### Work request:
Return the data below unaltered, but strip out the pictures.

### Collected data:

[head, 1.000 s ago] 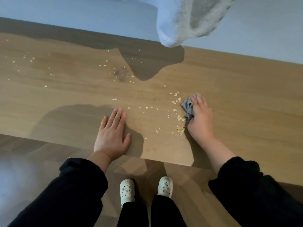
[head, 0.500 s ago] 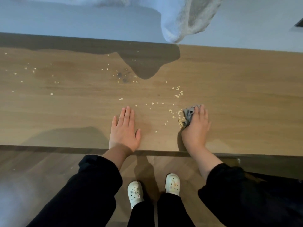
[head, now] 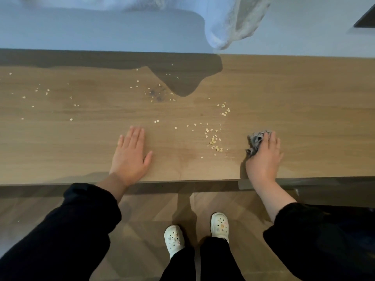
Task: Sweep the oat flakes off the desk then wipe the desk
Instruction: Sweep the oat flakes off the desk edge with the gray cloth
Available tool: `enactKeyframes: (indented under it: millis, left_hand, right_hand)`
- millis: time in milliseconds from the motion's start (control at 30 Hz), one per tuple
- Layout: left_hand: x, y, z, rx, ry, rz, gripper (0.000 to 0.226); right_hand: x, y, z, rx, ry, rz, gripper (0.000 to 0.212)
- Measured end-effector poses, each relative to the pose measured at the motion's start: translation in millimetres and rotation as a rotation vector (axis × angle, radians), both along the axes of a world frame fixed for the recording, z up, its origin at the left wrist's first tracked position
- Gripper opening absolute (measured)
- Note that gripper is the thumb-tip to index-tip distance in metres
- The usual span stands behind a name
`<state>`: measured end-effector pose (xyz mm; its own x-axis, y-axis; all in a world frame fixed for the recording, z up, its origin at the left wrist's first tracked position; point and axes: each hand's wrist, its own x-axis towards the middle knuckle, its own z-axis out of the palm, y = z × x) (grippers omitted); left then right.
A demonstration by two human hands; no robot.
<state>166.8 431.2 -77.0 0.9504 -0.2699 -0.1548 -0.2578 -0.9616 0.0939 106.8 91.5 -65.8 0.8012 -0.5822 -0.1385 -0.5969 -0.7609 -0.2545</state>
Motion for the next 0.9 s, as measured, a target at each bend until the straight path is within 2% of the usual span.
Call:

### Answer to this exercise:
[head, 1.000 s ago] 
[head, 0.500 s ago] 
[head, now] 
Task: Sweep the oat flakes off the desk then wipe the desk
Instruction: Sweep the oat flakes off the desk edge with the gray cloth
Available tool: `enactKeyframes: (indented under it: millis, left_hand, right_hand)`
- millis: time in milliseconds from the motion's start (control at 30 Hz), one per tuple
- Layout: left_hand: x, y, z, rx, ry, rz, gripper (0.000 to 0.226); right_hand: x, y, z, rx, ry, rz, gripper (0.000 to 0.212)
- Measured end-effector poses, each relative to the pose measured at the motion's start: translation in millimetres and rotation as a rotation vector (axis × angle, radians), both along the axes of a world frame fixed for the recording, z up, its origin at the left wrist's first tracked position
- Gripper opening absolute (measured)
- Note that gripper is the thumb-tip to index-tip distance in metres
- The usual span stands behind a name
`<state>`: measured end-effector pose (xyz mm; its own x-axis, y-axis; all in a world frame fixed for the recording, z up, its origin at the left wrist's first tracked position; point and axes: each hand's wrist, its own x-axis towards the middle knuckle, its own z-axis out of the palm, y = z × x) (grippers omitted); left then right.
A demonstration by two human hands; no robot.
<state>166.8 431.2 -77.0 0.9504 -0.2699 -0.1548 -0.2578 -0.9616 0.0939 106.8 91.5 -65.8 0.8012 -0.5822 -0.1385 -0.5969 -0.7609 -0.2545</state>
Motion for the next 0.9 s, as measured, a target at each bend until the straight path is within 2% of the usual span.
Call:

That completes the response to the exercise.